• Work item:
Lines from the entries below that hold "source" form the answer; copy all of them.

Collected data

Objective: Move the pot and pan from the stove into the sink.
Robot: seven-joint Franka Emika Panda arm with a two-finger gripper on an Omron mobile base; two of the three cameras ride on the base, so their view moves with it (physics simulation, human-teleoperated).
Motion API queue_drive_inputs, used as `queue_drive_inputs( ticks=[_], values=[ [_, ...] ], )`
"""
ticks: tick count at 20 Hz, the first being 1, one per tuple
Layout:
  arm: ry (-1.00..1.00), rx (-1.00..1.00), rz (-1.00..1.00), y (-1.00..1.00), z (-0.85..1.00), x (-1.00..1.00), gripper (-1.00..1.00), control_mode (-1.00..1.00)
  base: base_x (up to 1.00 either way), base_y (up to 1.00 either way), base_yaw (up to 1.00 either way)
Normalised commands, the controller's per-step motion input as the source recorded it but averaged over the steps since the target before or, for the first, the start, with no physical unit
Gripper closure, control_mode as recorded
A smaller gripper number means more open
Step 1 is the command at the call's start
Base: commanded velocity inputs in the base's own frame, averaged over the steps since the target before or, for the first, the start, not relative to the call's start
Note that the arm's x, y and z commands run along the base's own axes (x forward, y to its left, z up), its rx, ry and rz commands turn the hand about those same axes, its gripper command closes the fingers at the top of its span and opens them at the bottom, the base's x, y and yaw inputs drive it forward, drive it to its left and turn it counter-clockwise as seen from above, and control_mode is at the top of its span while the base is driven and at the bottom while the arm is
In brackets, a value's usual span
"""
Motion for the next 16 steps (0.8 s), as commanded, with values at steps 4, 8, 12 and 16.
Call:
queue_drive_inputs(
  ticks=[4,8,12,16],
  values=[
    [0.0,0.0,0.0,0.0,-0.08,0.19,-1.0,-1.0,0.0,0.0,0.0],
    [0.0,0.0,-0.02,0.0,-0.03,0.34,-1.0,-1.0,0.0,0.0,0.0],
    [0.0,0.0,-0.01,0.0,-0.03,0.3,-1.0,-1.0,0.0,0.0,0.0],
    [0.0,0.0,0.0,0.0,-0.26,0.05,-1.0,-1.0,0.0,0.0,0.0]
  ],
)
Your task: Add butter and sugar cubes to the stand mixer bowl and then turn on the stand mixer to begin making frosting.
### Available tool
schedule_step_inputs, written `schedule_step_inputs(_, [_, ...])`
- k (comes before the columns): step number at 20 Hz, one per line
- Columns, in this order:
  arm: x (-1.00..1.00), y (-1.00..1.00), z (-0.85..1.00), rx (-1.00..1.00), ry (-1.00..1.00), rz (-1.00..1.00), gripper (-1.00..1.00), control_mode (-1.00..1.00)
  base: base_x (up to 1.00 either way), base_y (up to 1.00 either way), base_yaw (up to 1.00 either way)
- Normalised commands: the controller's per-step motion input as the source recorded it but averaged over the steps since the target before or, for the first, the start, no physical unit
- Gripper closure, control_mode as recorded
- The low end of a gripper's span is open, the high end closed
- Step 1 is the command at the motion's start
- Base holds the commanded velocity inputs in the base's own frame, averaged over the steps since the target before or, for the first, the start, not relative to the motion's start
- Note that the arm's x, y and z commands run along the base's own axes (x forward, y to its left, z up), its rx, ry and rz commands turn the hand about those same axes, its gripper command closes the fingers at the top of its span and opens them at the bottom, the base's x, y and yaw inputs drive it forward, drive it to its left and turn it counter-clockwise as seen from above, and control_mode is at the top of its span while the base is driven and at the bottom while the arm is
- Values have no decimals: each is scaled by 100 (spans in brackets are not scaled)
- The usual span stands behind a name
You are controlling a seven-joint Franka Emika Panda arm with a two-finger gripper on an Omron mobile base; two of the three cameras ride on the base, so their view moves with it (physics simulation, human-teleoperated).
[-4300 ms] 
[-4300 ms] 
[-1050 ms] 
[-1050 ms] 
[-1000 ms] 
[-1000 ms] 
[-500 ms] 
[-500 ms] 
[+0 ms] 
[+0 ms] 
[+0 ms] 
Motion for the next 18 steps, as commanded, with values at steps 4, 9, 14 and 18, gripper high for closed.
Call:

• Exercise response:
Normalised commands, the controller's per-step motion input as the source recorded it but averaged over the steps since the target before or, for the first, the start, with no physical unit
- Normalised commands: the controller's per-step motion input as the source recorded it but averaged over the steps since the target before or, for the first, the start, no physical unit

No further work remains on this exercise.